Posted 26 August 2019 - 11:32 AM

I have a child that can react with the direct opposite behaviour if I push too hard. How does she usually react to what you ask? Also do you think she may be stressed?

#48 Ruf~Feral~es

Posted 26 August 2019 - 11:53 AM

View Posttily, on 25 August 2019 - 06:27 PM, said:

I’m sorry to be harsh but this is the beginning of an eating disorder. It is not about hunger. Maybe set meal times and quantities based on dietitian’s advice to take the food out of the issues. What need is food filling? Boredom, sadness??

You cannot diagnose an eating disorder from a post on an internet forum.  Seriously.

#49 Ruf~Feral~es

Posted 26 August 2019 - 12:10 PM

View PostHolierThanCow, on 26 August 2019 - 07:06 AM, said:

OP, if you have a history of disordered eating in your family and think you may have some underlying issues yourself, I would back right off from your daughter and stop mentioning food at all.

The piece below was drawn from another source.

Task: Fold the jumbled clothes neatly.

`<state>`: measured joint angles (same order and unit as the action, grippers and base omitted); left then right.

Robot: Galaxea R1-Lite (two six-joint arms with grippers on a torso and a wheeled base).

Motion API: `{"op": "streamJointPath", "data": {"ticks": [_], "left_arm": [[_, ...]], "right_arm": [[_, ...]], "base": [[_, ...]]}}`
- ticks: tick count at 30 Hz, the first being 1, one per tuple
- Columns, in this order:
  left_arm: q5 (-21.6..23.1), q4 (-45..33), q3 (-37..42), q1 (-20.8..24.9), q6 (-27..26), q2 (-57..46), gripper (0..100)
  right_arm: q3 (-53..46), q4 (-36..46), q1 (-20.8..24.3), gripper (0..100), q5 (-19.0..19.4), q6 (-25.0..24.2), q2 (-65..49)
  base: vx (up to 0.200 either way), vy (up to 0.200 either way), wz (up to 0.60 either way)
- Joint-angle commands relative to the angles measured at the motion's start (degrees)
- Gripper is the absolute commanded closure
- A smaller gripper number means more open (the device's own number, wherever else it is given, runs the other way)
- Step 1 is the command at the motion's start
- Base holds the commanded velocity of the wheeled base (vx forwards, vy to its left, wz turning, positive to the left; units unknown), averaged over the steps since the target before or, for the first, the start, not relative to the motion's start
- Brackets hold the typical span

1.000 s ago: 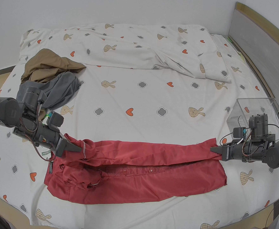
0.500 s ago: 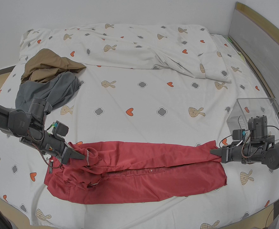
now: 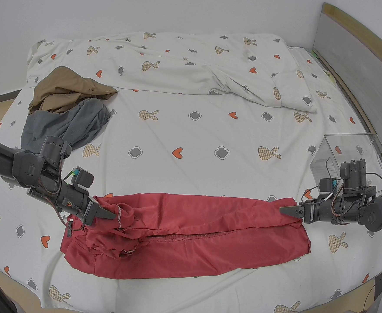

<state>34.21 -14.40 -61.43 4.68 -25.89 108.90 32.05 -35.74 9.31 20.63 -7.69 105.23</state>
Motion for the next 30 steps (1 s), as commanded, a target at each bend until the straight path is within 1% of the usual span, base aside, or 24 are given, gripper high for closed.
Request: {"op": "streamJointPath", "data": {"ticks": [1, 6, 8, 9, 12, 16, 17, 18, 19, 21, 22, 23, 24, 25, 26, 27, 30], "left_arm": [[-0.02, -0.02, 0.08, -0.02, -0.03, -0.35, 100], [0.07, -0.02, 0.17, -0.11, -0.03, -0.97, 100], [-0.02, -0.02, 0.17, -0.11, -0.03, -0.97, 100], [0.07, -0.02, 0.17, -0.81, -0.03, -1.06, 100], [0.07, -0.02, 0.34, -0.99, -0.03, -1.14, 100], [0.16, -0.02, 0.87, -1.08, -0.03, -1.94, 100], [0.16, -0.02, 0.87, -1.08, -0.03, -1.94, 100], [0.16, -0.02, 0.87, -1.17, -0.03, -2.2, 100], [0.16, -0.1, 0.78, -1.25, -0.03, -2.29, 100], [0.16, -0.02, 0.78, -1.25, 0.05, -2.38, 100], [0.16, -0.02, 0.7, -1.25, 0.05, -2.29, 100], [0.16, -0.02, 0.7, -1.25, 0.05, -2.29, 100], [0.16, -0.02, 0.78, -1.25, 0.05, -2.29, 100], [0.16, -0.02, 0.7, -1.25, 0.05, -2.29, 100], [0.16, -0.02, 0.7, -1.25, 0.05, -2.29, 100], [0.16, -0.02, 0.78, -1.34, 0.05, -2.46, 100], [0.25, -0.02, 0.7, -1.87, 0.05, -2.9, 100]], "right_arm": [[0.29, -0.03, -0.79, 0, 0.03, -0.04, -0.11], [1.96, -0.03, -3.07, 0, 0.38, -0.31, 1.47], [1.96, -0.03, -3.16, 0, 0.38, -0.31, 1.56], [2.05, 0.06, -3.6, 0, 0.56, -0.66, 3.14], [1.88, 0.15, -3.6, 0, 0.91, -2.06, 3.4], [2.32, 0.15, -3.69, 0, 4.16, -11.82, 3.49], [2.32, 0.15, -3.69, 0, 4.16, -11.82, 3.49], [2.4, 0.15, -3.78, 0, 6.18, -16.3, 3.05], [2.76, 0.15, -3.86, 0, 7.85, -19.73, 2.88], [3.9, 0.41, -4.22, 0, 9.87, -23.16, 2.35], [4.25, 0.5, -4.48, 0, 10.84, -24.21, 2.09], [4.34, 0.5, -4.48, 0, 10.93, -24.39, 2.0], [5.22, 0.5, -4.83, 0, 12.86, -26.23, 2.26], [5.57, 0.5, -4.92, 0, 13.48, -26.76, 2.44], [5.57, 0.5, -4.92, 0, 13.48, -26.76, 2.44], [6.45, 0.67, -5.01, 0, 14.27, -27.9, 3.05], [7.15, 0.67, -4.74, 0, 14.18, -28.78, 5.34]], "base": [[0.0, 0.0, 0.0], [0.0, 0.0, 0.0], [0.0, 0.0, 0.0], [0.0, 0.0, 0.0], [0.0, 0.0, 0.0], [0.0, 0.0, 0.0], [0.0, 0.0, 0.0], [0.0, 0.0, 0.0], [0.0, 0.0, 0.0], [0.0, 0.0, 0.0], [0.0, 0.0, 0.0], [0.0, 0.0, 0.0], [0.0, 0.0, 0.0], [0.0, 0.0, 0.0], [0.0, 0.0, 0.0], [0.0, 0.0, 0.0], [0.0, 0.0, 0.0]]}}
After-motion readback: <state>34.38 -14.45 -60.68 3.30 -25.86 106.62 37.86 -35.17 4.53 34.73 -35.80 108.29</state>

I'm sorry to sound blunt, but as someone who had issues with my mother projecting her food issues onto me, starting from about your daughter's age, and this leading to a life-long struggle with bulimia and body dysmorphia, I would say remind yourself:

-Overeating and/or being fat is not a crime. It isn't even necessarily unhealthy.
-It is better to be overweight and healthy/happy than to have an eating disorder
-If you think you are overreacting, there's a good chance that you are (you know yourself better than anyone)
-She's a child and hasn't finished growing yet
-Ultimately, she needs to learn that she has autonomy over her body and learn her 'hungry' signals and won't do this if you tell her when/what to eat all the time
-You are doing a brilliant job with the lunches and meals
-the sneaking food may be in response to your reaction to her eating, so stop it. Bring the crackers and biscuits back out into plain light and let her eat them in front of you
-Calm down. You say she is a happy and healthy kid, so what's the problem?

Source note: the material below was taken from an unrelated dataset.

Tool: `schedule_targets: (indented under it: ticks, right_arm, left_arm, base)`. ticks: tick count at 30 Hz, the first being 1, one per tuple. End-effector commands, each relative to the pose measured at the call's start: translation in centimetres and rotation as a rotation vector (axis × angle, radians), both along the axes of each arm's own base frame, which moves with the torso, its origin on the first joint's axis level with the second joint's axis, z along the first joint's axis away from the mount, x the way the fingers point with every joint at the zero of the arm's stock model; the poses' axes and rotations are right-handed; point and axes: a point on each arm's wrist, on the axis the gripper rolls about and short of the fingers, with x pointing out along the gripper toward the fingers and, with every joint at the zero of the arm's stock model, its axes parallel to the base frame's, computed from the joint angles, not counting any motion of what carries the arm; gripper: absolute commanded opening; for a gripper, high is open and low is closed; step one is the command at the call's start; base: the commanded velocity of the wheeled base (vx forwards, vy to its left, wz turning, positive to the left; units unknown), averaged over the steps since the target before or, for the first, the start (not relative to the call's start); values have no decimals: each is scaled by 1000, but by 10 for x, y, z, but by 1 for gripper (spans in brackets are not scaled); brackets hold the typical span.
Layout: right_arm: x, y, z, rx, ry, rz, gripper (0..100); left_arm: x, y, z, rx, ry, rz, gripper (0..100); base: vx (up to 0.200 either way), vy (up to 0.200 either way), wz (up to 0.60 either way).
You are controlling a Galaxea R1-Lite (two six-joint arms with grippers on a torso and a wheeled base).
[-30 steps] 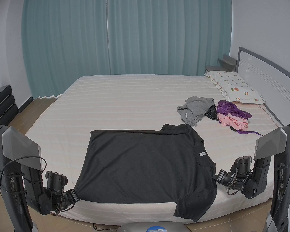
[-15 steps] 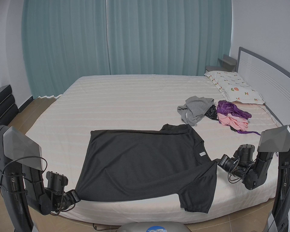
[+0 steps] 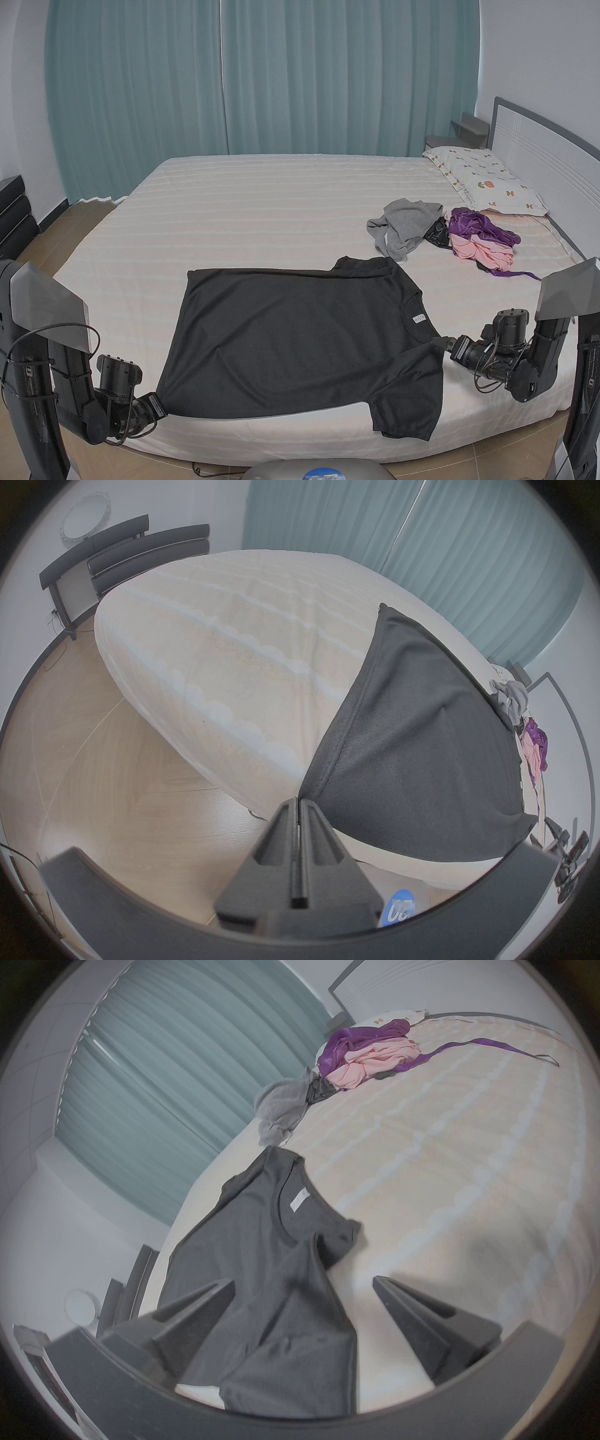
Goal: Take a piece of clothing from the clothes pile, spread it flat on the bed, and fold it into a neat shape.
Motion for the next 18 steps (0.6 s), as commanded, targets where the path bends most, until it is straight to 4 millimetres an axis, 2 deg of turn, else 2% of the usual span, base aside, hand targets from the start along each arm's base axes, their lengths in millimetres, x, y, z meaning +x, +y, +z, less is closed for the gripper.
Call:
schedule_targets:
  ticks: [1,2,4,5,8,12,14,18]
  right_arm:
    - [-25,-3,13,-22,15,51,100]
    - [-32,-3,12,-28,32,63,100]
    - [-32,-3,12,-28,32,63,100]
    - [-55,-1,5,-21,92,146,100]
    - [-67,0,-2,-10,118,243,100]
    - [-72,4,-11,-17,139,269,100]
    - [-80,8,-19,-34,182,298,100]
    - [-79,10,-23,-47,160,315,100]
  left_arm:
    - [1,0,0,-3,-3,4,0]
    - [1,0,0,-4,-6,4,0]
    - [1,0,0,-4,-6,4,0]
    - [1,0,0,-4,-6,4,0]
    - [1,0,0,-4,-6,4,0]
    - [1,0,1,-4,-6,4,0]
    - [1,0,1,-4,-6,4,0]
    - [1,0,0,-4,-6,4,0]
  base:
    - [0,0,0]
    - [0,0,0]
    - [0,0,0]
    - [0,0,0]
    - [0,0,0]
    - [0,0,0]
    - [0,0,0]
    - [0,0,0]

I thought this post was worth repeating.  Every paragraph of it.

#50 shellyb

Posted 26 August 2019 - 12:19 PM

Some Girls can have a huge growth spurt around this age. I was watching my nieces 11yo net ball game the other day and was reflecting on how little they still were whilst standing next to me was my fully grown 14 year old daughter. So much goes on at this age so quickly.

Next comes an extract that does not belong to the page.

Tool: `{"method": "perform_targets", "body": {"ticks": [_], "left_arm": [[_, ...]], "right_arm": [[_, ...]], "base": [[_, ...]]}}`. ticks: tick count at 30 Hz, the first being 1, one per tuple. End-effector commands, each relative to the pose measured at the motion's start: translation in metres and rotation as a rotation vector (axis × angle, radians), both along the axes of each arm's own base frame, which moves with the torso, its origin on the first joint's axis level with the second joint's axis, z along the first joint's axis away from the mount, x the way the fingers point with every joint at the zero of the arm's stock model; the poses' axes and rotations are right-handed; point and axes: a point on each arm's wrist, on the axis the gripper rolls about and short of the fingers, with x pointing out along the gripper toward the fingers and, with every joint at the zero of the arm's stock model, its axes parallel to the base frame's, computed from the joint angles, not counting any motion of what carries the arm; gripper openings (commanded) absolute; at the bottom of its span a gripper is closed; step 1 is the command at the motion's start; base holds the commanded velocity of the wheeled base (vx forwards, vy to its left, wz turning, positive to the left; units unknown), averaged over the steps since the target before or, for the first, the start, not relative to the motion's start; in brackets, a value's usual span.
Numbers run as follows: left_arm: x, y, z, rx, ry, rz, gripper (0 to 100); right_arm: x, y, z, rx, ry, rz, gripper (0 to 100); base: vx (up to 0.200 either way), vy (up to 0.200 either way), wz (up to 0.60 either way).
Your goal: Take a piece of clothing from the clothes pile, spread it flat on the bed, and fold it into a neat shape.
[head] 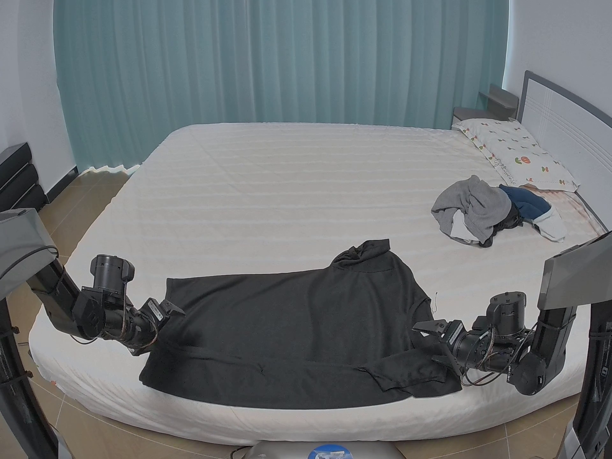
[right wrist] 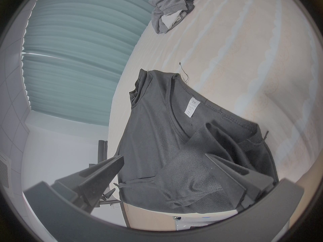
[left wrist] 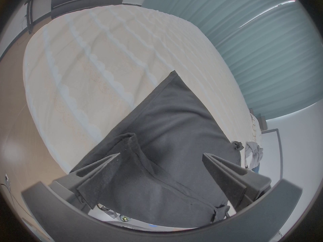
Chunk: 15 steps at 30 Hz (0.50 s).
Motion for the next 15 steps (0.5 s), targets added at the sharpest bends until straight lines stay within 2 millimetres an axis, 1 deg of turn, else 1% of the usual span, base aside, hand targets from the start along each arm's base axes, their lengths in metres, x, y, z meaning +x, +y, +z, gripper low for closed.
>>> {"method": "perform_targets", "body": {"ticks": [1, 3, 6, 7, 13, 15], "left_arm": [[0.001, -0.004, -0.015, 0.048, 0.041, -0.026, 100], [0.002, -0.003, -0.018, 0.094, 0.046, -0.022, 100], [0.006, -0.003, -0.020, 0.108, 0.042, -0.010, 100], [0.006, -0.003, -0.020, 0.108, 0.042, -0.010, 0], [0.008, -0.001, -0.024, 0.111, 0.055, -0.002, 0], [0.008, 0.000, -0.024, 0.112, 0.057, 0.003, 0]], "right_arm": [[0.000, 0.000, -0.001, -0.001, 0.002, 0.000, 100], [0.000, 0.000, -0.001, 0.000, 0.002, 0.001, 100], [0.000, 0.000, -0.001, 0.000, 0.002, 0.000, 100], [0.000, 0.000, -0.001, 0.000, 0.002, 0.000, 100], [0.001, -0.001, 0.004, -0.002, -0.017, -0.007, 100], [0.001, -0.001, 0.010, -0.014, -0.046, -0.002, 100]], "base": [[0.000, 0.000, 0.00], [0.000, 0.000, 0.00], [0.000, 0.000, 0.00], [0.000, 0.000, 0.00], [0.000, 0.000, 0.00], [0.000, 0.000, 0.00]]}}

My daughter would eat like this at around that age and she would get a bit chubby then grow and slim down again. She's very sporty as well. Then in high school she suddenly became very fussy and I was secretly watching that she was actually eating enough. Luckily it was a very short phase, she's still fussy but eats a healthy diet. I was kinda hoping she'd go through a vegan stage so we could all do it but no that will never happen.

They learn a lot about nutrition as well in high school and of course are surrounded by enough body image stuff as teens. Luckily my daughter admires woman who are fit and athletic and her celebrity role models are all sports woman.

It sounds like you're doing a fabulous job and your daughter is a healthy prepubescent girl and will before you know it morph into a young woman (feels like overnight).